Harry Doupe is a Canadian stand-up comedian, producer, and writer from Fort Langley, British Columbia. He has performed shows at clubs, theatres, and arenas across North America. He was the first comedian to perform three times at Toronto's Air Canada Centre, MC-ing shows for The Tragically Hip on their New Year's Eve 1999 and New Year's Day 2000 shows, as well as opening for "Weird Al" Yankovic on his "Running With Scissors" Tour.

He began his stand-up career on December 7, 1982 at Punchlines Comedy Theatre in Vancouver, choosing the date carefully. "I figured no matter how badly I bombed, historically it would be greatly overshadowed". Over the years he would perform alongside the likes of Jim Carrey, Sam Kinison, Louis CK, Jerry Seinfeld, Margaret Cho, Howie Mandel, Paula Poundstone, Norm Macdonald, Maria Bamford, Rick Mercer, Samantha Bee, Lewis Black, Janeane Garofalo, Todd Barry, and others.

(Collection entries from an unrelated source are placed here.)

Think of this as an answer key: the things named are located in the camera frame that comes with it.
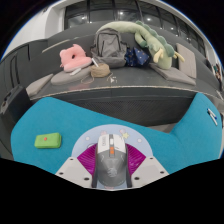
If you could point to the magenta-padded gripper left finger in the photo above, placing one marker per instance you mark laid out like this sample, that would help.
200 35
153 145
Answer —
71 170

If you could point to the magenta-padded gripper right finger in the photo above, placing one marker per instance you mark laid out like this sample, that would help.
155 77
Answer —
150 170

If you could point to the grey and white computer mouse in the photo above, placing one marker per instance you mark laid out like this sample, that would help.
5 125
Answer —
111 163

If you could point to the green eraser block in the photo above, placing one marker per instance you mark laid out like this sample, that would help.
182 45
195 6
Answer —
48 140

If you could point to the white marker with blue cap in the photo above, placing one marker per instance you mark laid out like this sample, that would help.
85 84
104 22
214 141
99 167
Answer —
214 114

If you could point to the black suitcase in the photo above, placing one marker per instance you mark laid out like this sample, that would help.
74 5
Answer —
15 103

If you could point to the grey flat seat cushion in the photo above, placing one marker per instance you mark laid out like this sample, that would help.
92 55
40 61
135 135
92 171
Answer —
65 78
175 75
38 86

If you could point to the tan woven hat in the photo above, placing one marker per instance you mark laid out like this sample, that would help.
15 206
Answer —
100 70

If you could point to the pink plush cushion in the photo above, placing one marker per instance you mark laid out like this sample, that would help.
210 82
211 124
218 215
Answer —
75 60

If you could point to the dark blue patterned bag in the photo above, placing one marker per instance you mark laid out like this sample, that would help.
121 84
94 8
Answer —
137 57

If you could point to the beige square seat cushion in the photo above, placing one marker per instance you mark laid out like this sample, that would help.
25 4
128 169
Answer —
187 60

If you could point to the grey backpack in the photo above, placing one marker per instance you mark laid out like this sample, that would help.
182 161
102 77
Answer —
109 48

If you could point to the green plush dragon toy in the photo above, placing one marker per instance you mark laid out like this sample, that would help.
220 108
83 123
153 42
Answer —
153 40

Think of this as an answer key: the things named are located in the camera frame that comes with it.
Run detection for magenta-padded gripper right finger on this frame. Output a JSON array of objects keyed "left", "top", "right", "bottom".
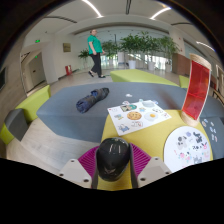
[{"left": 128, "top": 143, "right": 173, "bottom": 189}]

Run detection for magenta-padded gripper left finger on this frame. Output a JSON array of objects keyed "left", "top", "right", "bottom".
[{"left": 57, "top": 145, "right": 100, "bottom": 190}]

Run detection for black computer mouse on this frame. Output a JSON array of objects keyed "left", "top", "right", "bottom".
[{"left": 95, "top": 137, "right": 131, "bottom": 183}]

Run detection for white round printed mouse pad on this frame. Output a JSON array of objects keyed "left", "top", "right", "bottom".
[{"left": 162, "top": 125, "right": 214, "bottom": 173}]

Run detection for white sticker sheet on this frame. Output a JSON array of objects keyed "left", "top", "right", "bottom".
[{"left": 107, "top": 99, "right": 173, "bottom": 137}]

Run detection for large grey upholstered bench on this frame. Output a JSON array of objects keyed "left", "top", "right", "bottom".
[{"left": 36, "top": 81, "right": 224, "bottom": 160}]

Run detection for dark blue folded umbrella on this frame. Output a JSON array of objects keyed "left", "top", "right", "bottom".
[{"left": 75, "top": 87, "right": 110, "bottom": 114}]

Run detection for scattered small stickers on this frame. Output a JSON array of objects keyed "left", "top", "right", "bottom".
[{"left": 200, "top": 118, "right": 218, "bottom": 144}]

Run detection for grey sofa armrest block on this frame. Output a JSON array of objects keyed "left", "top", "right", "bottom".
[{"left": 3, "top": 108, "right": 29, "bottom": 142}]

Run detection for lime green sofa seat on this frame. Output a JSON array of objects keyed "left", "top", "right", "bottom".
[{"left": 0, "top": 84, "right": 52, "bottom": 146}]

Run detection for long lime green bench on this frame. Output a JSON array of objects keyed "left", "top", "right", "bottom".
[{"left": 109, "top": 68, "right": 181, "bottom": 88}]

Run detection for red panel wooden stand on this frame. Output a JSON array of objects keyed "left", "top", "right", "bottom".
[{"left": 180, "top": 53, "right": 213, "bottom": 128}]

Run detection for small lime green bench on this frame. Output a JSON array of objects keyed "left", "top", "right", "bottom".
[{"left": 178, "top": 74, "right": 191, "bottom": 89}]

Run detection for brown reception counter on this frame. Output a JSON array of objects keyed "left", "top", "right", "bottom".
[{"left": 172, "top": 52, "right": 192, "bottom": 77}]

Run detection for wooden chair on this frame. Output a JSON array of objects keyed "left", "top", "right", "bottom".
[{"left": 211, "top": 64, "right": 224, "bottom": 105}]

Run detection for row of potted plants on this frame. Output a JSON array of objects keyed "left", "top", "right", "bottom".
[{"left": 78, "top": 31, "right": 181, "bottom": 72}]

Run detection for person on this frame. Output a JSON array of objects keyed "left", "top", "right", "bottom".
[{"left": 87, "top": 29, "right": 107, "bottom": 79}]

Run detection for ceiling strip lights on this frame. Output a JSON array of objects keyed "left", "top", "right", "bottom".
[{"left": 81, "top": 0, "right": 214, "bottom": 53}]

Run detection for gold wall plaque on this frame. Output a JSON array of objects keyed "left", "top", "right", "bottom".
[{"left": 62, "top": 42, "right": 72, "bottom": 53}]

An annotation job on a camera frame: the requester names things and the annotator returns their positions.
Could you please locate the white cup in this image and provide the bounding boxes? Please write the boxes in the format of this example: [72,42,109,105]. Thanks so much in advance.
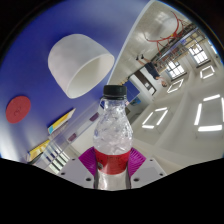
[47,33,115,99]

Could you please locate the ceiling lights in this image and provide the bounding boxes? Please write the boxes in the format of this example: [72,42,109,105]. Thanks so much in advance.
[141,64,224,133]

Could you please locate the blue red-legged tennis table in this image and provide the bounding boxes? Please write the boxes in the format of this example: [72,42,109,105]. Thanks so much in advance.
[145,11,198,51]

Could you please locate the blue folded tables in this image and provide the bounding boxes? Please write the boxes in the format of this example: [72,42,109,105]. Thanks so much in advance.
[124,80,142,107]

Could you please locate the shelf unit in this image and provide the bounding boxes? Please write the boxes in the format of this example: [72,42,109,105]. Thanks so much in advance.
[156,29,208,68]

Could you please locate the clear red-labelled drink bottle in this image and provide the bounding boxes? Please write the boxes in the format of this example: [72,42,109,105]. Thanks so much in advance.
[92,84,134,191]

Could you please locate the dark brown door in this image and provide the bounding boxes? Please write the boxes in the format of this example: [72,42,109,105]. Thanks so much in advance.
[128,69,157,96]

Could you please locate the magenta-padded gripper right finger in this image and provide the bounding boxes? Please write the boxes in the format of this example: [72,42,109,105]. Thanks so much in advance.
[124,147,167,190]

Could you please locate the blue and yellow book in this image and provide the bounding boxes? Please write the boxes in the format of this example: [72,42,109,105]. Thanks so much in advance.
[47,107,77,136]

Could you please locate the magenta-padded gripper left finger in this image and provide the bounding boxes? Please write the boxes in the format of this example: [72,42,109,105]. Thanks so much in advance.
[56,146,98,190]

He began headlining shows for Punchlines in 1984 and moved to headlining shows for Yuk Yuk's in 1986. He moved base from Vancouver to Toronto in 1987, as he headlined their clubs across the country, and upon reception of his American Green Card, relocated to the comedy hotbed of San Francisco in 1989.
He would perform along with the Bay Area's top comics, as well as the emerging talents of Marc Maron, Brian Posehn. Margaret Cho, Patton Oswalt, Greg Behrendt and others.

After three years, wishing to work behind the scenes in television and production he returned to Toronto in late 1992. He became a regular headliner at The Laugh Resort Comedy Club, as well as a performer and writer on various television projects. Among those would be appearances on Comics!, Comedy On The Road, the Winnipeg Comedy Festival as well as writing for 6 Juno Awards, 6 Gemini Awards, 3 NHL Awards, and 3 Genie Awards. He won a Canadian Comedy Award for Best Television Writing in 2004 for The Toronto Show.

In 2005 he helped create and develop Kraft Hockeyville and was a producer for the first year's television series. He has also performed the State of the Industry Address annually at the Canadian Comedy Awards, beginning in 2004 in London, Ontario through 2011, while he later took over as the producer of the Canadian Comedy Awards themselves for the years 2009–2011.

Additionally, he has worked as a senior writer of CBC's coverage of the 2008 Beijing, 2014 Sochi, and 2016 Rio Olympic Games. Over the same period he became a regular guest on CBC Radio's The Debaters.

In 2012 he helped found the YYComedy Festival in Calgary, along with Cory Mack and James Sutherland, which he also produced.

After having lived in Vancouver, San Francisco, Toronto, and Calgary, he currently resides in Chilliwack, British Columbia.